==== RECORDS SHOWN
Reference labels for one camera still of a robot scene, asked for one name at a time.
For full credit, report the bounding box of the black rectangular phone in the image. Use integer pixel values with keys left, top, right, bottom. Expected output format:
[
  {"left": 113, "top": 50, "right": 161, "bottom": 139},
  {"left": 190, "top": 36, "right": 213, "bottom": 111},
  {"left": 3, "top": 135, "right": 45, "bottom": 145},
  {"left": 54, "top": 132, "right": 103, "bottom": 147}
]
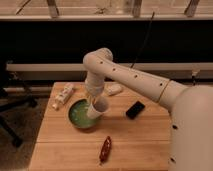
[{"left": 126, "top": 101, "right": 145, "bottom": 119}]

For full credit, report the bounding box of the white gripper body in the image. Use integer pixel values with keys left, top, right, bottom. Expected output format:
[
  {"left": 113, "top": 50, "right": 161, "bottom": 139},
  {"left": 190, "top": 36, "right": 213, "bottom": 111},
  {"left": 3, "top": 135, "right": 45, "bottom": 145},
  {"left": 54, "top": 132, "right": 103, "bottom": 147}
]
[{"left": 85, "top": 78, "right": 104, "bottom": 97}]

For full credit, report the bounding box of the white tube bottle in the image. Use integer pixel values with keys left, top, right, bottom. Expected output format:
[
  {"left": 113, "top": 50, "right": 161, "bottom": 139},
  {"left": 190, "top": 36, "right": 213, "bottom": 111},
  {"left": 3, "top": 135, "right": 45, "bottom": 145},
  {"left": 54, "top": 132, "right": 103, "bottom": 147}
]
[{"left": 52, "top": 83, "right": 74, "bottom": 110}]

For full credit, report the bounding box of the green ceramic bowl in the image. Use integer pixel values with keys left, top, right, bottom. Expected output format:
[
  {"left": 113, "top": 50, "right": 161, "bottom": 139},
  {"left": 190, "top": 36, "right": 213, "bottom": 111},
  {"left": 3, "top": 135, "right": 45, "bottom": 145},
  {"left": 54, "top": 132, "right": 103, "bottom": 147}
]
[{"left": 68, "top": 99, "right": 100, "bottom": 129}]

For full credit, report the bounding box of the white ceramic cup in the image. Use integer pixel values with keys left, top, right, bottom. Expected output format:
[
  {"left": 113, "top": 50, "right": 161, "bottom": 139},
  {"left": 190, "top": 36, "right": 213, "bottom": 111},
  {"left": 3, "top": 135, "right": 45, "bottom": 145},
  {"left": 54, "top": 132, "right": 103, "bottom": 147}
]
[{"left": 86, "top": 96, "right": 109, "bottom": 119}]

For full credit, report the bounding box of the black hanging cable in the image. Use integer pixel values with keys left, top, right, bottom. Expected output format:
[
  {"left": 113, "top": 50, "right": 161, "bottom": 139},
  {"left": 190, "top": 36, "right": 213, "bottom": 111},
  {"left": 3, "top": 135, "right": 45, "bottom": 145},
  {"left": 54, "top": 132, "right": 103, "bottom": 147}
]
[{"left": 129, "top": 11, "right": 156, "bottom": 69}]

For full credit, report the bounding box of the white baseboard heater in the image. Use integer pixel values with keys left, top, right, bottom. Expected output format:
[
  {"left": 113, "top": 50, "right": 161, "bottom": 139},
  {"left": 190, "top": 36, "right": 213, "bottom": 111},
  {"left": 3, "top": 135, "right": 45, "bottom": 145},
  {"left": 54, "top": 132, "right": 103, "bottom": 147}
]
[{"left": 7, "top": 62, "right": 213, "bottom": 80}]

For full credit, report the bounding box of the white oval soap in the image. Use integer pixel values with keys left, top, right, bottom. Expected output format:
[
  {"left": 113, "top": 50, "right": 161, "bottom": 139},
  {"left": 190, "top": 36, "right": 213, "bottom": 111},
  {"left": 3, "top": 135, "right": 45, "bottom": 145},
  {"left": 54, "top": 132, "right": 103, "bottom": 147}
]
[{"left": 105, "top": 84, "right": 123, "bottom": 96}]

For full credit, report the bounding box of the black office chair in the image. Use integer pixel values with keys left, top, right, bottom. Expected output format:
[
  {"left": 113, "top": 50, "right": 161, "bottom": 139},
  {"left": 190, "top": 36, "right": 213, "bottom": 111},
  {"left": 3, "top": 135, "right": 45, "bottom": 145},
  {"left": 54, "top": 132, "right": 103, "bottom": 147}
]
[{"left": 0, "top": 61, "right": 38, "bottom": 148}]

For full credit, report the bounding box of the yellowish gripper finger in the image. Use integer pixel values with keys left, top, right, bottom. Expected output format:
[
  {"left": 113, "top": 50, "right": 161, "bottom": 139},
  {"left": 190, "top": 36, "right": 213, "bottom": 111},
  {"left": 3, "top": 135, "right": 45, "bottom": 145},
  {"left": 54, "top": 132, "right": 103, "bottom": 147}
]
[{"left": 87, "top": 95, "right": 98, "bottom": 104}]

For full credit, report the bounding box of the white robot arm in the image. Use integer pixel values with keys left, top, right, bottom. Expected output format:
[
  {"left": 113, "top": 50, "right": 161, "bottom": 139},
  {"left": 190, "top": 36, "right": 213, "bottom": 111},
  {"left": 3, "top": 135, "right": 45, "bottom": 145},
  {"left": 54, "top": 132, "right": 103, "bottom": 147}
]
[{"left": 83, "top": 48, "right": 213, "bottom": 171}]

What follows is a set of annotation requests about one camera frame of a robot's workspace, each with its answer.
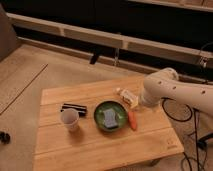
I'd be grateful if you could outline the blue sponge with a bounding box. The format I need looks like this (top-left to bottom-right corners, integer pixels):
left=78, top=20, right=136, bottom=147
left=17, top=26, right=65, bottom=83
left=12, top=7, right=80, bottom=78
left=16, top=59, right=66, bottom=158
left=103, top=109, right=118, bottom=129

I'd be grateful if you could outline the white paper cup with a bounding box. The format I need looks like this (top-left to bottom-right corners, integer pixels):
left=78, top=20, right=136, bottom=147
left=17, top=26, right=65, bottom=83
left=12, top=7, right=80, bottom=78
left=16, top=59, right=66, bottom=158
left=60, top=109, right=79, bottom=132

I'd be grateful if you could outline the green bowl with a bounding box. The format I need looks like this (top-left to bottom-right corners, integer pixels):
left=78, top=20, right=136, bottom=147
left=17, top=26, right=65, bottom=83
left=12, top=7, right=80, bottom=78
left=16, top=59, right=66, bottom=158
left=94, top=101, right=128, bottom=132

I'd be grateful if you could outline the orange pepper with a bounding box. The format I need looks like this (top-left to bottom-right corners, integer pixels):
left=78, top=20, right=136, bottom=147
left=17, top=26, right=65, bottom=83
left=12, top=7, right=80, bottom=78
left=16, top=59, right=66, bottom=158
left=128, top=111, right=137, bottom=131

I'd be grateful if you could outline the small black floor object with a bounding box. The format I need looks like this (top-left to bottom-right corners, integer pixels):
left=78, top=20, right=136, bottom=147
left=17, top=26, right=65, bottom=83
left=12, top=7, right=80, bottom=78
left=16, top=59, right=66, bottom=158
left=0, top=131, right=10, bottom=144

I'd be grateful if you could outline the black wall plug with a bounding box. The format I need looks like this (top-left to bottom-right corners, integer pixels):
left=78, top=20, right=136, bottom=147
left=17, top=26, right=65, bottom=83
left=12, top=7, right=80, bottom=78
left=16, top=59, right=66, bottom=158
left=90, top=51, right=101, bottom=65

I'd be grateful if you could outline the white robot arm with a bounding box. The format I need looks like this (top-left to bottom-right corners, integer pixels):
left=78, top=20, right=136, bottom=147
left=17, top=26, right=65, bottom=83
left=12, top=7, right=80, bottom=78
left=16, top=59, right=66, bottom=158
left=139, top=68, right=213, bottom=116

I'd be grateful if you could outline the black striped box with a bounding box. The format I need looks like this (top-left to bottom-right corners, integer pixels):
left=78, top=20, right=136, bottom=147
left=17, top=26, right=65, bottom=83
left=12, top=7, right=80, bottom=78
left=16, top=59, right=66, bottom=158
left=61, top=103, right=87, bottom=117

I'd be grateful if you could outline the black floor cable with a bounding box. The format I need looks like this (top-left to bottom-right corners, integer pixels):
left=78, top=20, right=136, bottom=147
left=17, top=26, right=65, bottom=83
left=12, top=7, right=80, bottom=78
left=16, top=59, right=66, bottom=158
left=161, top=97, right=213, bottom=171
========
TASK TO CARRY OUT
Nothing but a number should be given: the count of lines in the material where the string "robot" occurs.

THE ANSWER
4